[YOUR OBJECTIVE] Return exactly the lines of the records below, starting at the line that contains "(506, 213): 7.73" and ending at the line that contains "Values for one", with both of those lines kept.

[RECORD SET]
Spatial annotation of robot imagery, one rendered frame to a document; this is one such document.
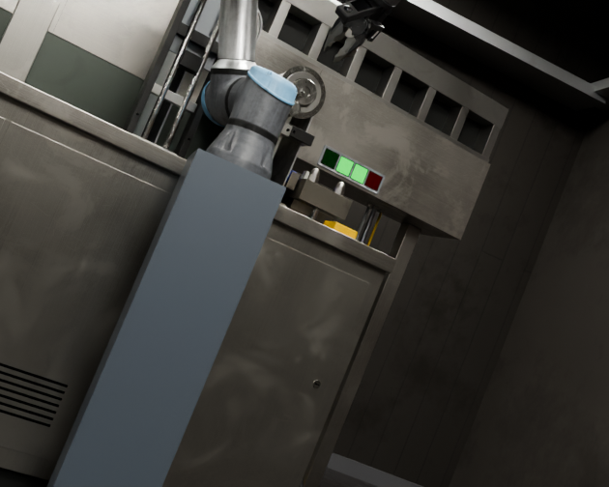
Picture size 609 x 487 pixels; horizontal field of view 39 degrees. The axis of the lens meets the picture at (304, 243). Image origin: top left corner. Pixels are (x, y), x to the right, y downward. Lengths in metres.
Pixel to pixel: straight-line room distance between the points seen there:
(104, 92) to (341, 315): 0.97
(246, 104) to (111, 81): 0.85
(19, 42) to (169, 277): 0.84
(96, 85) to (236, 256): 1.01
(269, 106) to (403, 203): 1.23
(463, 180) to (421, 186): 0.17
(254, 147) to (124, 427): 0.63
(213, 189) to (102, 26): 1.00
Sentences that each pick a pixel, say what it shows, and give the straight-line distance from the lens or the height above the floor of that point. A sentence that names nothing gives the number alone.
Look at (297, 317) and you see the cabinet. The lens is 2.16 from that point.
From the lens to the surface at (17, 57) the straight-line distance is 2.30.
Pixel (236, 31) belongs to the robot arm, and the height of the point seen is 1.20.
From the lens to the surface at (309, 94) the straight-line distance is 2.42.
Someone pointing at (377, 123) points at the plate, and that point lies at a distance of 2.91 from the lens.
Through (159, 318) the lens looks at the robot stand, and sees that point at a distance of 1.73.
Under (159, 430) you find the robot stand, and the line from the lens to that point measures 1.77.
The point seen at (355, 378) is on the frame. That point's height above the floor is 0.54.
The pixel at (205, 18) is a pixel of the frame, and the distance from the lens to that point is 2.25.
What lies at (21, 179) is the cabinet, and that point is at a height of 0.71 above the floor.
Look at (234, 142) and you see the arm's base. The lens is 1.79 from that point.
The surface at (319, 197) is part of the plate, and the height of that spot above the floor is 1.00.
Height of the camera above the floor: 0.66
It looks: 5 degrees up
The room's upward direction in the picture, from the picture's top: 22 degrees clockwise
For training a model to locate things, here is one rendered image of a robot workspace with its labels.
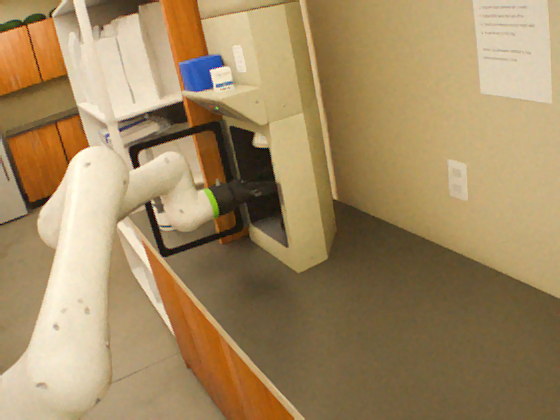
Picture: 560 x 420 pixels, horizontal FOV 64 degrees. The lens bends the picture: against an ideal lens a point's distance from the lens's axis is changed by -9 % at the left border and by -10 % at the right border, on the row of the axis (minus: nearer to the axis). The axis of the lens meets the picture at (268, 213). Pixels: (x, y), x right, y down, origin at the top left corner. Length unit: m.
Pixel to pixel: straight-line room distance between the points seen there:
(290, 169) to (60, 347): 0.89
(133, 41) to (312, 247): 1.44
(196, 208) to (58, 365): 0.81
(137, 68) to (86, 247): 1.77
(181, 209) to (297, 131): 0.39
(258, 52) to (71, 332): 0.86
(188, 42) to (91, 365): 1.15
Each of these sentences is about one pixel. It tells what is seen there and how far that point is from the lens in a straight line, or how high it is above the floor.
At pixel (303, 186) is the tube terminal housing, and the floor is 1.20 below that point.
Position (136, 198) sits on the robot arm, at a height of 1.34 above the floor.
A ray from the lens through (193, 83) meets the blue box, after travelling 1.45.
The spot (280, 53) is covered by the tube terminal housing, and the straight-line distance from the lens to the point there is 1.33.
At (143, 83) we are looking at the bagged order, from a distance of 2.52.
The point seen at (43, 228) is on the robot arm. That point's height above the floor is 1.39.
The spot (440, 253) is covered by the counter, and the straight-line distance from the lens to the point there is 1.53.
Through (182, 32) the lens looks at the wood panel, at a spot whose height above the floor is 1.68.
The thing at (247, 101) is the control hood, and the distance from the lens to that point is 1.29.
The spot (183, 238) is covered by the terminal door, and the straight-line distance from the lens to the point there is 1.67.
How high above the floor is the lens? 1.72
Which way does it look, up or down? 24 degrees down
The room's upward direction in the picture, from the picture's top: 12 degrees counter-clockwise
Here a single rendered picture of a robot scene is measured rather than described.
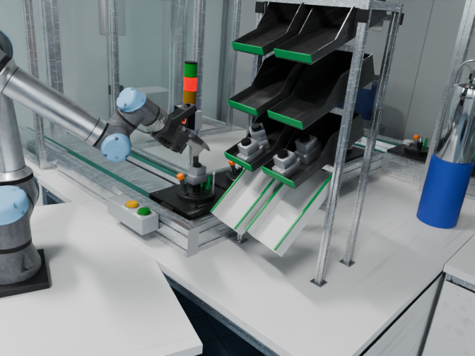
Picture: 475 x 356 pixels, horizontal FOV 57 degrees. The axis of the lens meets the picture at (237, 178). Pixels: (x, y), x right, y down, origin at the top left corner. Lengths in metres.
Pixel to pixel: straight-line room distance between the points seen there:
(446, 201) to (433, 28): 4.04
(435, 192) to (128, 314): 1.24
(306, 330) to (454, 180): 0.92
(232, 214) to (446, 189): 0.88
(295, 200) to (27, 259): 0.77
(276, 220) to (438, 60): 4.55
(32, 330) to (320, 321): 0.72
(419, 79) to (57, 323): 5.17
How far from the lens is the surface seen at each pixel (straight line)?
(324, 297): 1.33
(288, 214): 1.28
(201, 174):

==

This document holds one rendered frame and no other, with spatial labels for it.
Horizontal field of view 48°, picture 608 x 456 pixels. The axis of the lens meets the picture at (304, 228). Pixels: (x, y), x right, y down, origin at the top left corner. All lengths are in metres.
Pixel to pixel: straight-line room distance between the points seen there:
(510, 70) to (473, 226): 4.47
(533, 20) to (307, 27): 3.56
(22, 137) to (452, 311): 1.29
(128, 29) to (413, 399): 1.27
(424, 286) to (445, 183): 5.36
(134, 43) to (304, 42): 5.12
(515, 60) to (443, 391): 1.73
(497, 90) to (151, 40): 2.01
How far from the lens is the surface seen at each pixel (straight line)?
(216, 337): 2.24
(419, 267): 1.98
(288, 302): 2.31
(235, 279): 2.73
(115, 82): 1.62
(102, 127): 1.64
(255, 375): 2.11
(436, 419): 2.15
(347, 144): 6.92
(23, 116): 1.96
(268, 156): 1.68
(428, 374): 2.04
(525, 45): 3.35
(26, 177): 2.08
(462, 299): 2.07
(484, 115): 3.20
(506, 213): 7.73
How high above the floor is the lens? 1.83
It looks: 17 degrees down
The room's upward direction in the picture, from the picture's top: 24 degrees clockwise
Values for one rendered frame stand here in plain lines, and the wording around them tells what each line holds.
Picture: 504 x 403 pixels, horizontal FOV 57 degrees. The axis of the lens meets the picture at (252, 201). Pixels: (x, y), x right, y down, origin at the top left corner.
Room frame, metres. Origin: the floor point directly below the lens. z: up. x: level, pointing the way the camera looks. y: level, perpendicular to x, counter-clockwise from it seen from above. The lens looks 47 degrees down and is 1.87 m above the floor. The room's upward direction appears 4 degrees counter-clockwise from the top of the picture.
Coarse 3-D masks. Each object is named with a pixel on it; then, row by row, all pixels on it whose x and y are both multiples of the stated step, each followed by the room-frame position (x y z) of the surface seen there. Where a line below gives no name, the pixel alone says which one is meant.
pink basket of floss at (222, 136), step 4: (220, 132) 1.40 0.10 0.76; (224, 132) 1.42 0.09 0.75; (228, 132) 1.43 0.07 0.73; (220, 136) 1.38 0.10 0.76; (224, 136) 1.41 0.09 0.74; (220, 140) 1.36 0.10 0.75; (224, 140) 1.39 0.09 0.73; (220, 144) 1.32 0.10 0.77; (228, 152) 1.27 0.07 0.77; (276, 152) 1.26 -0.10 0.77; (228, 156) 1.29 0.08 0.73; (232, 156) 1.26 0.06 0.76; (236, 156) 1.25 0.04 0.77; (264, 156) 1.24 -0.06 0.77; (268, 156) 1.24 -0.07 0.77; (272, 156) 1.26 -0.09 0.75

[RESPONSE BOX]
(506, 213): 7.73
How high above the floor is the lens? 1.83
It looks: 17 degrees down
The room's upward direction in the picture, from the picture's top: 24 degrees clockwise
Values for one rendered frame stand here in plain lines, and the wording around them tells what each line holds.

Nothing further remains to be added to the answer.